One of the key areas Chandler focused on was the issue of trust and how that related to the concept of the Army profession. Chandler said "the American people have placed trust" in professionals such as lawyers, doctors, and members of the clergy. "That same trust," he said, "is applied to the American Soldier."
"Once you start to talk about the profession that way, Soldiers start to see it and understand it and really kind of feel it." Chandler said.
Before he departed, Chandler thanked the group of junior leaders for their work and asked the junior leaders a rhetorical question: "Do you walk the walk, or do you just talk the talk?" He then asked the leaders to "develop [subordinates] to understand what the walk actually is."

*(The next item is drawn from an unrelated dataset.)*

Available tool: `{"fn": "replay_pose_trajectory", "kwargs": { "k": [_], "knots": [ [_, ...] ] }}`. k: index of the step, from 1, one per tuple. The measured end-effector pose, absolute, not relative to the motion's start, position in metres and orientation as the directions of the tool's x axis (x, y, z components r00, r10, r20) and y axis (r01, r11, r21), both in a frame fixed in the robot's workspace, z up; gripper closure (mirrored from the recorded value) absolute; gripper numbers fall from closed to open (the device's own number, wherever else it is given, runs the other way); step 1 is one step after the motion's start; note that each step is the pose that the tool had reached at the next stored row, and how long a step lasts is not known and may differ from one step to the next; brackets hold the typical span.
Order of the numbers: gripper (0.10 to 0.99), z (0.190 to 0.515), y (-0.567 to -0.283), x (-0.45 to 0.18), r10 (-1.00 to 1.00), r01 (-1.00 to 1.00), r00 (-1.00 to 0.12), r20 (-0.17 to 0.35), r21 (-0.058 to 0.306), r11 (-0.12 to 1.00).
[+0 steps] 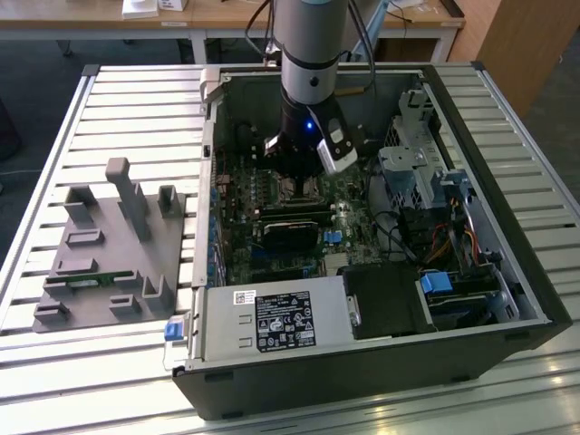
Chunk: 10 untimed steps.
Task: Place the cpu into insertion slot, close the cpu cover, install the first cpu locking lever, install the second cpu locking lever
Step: 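Install the second cpu locking lever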
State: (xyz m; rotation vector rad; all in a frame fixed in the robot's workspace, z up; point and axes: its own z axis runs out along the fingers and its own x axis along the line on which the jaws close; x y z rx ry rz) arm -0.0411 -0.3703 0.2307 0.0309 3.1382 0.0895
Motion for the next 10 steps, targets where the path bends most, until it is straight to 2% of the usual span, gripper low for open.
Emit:
{"fn": "replay_pose_trajectory", "kwargs": {
  "k": [7, 10],
  "knots": [
    [0.980, 0.2220, -0.3709, -0.0455, 0.020, 0.020, -1.000, 0.000, 0.059, 0.998],
    [0.980, 0.2218, -0.3739, -0.0466, 0.020, 0.020, -1.000, 0.000, 0.086, 0.996]
  ]
}}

Hannah commented on Chandler's presence at the forum: "By being here in person, and through his powerful remarks, Sgt. Maj. of the Army Chandler portrayed to every junior leader … how important he and the chief of staff of the Army feel this dialogue on the Army Profession is to the future success of our Army. He [SMA Chandler]expressed this is exactly the right time for us as a profession to reflect upon our strengths and weaknesses after a decade of sustained conflict and use that knowledge to inspire our force and to chart our future."
Hannah added that CAPE is scheduled to release a report in January on its findings on the Army Profession throughout the last year.